**EXERCISE DATA:**
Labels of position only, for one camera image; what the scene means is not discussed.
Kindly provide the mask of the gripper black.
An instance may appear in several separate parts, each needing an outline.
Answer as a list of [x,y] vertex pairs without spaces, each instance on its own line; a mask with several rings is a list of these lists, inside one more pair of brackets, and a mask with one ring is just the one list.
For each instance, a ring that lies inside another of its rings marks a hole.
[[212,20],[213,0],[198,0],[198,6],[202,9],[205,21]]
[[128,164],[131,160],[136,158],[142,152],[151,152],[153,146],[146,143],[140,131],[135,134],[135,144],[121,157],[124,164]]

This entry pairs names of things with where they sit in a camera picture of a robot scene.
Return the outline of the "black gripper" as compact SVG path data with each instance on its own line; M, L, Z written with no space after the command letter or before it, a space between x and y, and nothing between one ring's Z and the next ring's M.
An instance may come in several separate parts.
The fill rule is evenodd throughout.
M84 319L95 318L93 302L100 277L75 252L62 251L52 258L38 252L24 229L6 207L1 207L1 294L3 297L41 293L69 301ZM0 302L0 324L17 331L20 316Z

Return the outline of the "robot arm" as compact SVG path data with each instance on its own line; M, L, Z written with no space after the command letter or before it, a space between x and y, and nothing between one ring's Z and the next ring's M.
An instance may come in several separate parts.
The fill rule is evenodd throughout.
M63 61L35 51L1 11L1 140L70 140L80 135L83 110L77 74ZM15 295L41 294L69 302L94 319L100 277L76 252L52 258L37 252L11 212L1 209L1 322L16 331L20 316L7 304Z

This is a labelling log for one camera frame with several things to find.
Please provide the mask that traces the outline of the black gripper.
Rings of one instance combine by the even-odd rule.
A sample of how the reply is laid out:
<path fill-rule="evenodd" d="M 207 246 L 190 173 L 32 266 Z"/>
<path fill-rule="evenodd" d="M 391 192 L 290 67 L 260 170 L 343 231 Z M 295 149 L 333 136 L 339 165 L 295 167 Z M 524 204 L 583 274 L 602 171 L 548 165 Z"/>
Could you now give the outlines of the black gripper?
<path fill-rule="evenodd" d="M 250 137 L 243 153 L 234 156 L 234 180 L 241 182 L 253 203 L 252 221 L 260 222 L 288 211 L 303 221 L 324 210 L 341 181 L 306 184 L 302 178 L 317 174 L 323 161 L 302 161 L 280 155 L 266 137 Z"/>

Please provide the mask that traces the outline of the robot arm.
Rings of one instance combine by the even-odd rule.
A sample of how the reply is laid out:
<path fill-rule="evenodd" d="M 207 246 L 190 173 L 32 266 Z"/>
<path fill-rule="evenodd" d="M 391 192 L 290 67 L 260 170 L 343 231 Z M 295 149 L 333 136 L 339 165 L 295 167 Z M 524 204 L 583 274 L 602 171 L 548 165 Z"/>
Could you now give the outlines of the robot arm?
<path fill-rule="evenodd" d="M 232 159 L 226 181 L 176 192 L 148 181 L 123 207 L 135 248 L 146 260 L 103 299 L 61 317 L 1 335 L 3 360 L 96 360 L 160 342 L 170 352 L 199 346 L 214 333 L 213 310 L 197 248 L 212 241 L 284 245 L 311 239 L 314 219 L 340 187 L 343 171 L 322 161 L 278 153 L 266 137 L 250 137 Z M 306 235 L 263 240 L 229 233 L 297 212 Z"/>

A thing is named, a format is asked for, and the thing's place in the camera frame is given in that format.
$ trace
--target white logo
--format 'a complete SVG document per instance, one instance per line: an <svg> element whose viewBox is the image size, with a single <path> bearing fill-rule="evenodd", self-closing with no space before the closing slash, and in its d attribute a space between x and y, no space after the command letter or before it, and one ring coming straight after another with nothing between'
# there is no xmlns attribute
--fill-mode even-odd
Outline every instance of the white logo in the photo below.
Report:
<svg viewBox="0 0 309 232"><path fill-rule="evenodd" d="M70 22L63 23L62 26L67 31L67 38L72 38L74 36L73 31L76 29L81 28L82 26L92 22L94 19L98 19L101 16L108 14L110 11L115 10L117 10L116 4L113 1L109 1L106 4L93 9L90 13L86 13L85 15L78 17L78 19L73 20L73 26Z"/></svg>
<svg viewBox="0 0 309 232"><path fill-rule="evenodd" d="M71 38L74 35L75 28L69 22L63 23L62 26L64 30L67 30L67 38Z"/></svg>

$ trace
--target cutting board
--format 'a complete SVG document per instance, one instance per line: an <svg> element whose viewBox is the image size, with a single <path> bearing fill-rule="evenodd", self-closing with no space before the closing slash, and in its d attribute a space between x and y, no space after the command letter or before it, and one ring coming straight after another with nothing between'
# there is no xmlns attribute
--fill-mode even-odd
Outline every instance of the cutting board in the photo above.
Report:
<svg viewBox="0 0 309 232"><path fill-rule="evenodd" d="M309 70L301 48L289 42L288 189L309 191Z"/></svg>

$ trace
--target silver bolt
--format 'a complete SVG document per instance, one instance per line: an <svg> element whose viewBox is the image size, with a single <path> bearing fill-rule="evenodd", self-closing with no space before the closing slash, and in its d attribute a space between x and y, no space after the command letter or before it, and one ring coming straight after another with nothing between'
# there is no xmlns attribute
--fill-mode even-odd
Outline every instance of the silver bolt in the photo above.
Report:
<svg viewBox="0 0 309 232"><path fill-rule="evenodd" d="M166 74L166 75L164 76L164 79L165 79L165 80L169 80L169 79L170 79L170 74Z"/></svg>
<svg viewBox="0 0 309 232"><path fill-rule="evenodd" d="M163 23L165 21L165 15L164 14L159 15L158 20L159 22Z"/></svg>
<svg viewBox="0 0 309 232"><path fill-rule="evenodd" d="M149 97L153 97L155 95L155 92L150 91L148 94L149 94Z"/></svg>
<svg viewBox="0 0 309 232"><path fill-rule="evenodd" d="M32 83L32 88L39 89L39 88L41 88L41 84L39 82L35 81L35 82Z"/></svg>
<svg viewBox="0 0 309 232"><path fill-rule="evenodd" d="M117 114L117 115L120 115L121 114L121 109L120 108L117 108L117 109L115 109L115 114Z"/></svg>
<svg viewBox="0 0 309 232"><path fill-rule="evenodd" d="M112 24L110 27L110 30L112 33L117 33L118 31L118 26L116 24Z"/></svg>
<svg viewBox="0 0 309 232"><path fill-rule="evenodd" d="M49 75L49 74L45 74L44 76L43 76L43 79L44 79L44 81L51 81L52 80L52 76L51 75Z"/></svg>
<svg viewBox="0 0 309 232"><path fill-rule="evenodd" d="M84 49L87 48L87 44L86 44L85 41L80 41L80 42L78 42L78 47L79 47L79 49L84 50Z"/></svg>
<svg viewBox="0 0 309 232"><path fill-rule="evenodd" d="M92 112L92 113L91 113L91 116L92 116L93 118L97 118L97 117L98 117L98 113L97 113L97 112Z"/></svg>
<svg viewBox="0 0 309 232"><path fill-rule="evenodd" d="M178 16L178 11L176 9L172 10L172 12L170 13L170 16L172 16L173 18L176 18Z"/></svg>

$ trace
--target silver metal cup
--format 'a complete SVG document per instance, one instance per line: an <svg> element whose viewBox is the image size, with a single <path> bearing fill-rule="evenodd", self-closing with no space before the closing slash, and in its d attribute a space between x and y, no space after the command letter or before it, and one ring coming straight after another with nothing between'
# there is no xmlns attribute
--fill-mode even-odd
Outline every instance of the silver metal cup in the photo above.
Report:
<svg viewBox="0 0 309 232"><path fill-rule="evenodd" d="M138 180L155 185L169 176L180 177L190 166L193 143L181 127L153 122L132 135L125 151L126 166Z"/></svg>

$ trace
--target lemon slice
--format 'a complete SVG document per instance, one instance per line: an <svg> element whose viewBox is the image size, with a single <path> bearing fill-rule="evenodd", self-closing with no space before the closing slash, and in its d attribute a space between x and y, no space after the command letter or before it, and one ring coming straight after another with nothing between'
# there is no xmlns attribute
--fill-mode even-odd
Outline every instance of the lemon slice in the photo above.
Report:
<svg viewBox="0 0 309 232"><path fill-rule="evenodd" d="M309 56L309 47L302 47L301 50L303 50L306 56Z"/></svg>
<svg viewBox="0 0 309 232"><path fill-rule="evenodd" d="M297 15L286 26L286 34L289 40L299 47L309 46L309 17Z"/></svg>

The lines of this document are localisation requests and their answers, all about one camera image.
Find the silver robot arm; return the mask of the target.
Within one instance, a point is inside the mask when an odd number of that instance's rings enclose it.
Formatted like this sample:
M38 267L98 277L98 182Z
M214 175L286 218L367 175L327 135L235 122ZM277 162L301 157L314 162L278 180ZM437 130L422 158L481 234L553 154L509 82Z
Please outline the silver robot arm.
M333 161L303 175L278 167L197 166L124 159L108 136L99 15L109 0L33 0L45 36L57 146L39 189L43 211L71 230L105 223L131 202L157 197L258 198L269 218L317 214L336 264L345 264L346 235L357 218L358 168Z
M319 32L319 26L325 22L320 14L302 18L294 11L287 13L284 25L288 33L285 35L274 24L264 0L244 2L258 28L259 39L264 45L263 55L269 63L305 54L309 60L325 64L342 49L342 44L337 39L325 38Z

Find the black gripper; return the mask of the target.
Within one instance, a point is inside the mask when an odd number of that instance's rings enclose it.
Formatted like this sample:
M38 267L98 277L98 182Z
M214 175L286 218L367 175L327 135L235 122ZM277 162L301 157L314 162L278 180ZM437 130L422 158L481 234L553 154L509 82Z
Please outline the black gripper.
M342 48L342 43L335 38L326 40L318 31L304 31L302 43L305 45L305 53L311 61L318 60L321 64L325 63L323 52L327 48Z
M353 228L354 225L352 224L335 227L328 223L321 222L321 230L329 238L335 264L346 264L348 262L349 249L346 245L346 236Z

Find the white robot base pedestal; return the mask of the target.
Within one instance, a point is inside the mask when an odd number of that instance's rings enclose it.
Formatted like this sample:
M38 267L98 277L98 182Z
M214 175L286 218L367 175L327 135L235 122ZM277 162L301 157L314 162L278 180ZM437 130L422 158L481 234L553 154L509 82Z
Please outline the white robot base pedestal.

**TASK REQUIREMENTS:**
Restate, word for word, the listing above from its first line through the line that contains "An instance may appear", keeping both of those lines.

**EXERCISE RESPONSE:**
Labels of position only, for one camera image; what the scene means is not discussed.
Kindly provide the mask of the gripper black.
An instance may appear in several separate parts, each needing an outline.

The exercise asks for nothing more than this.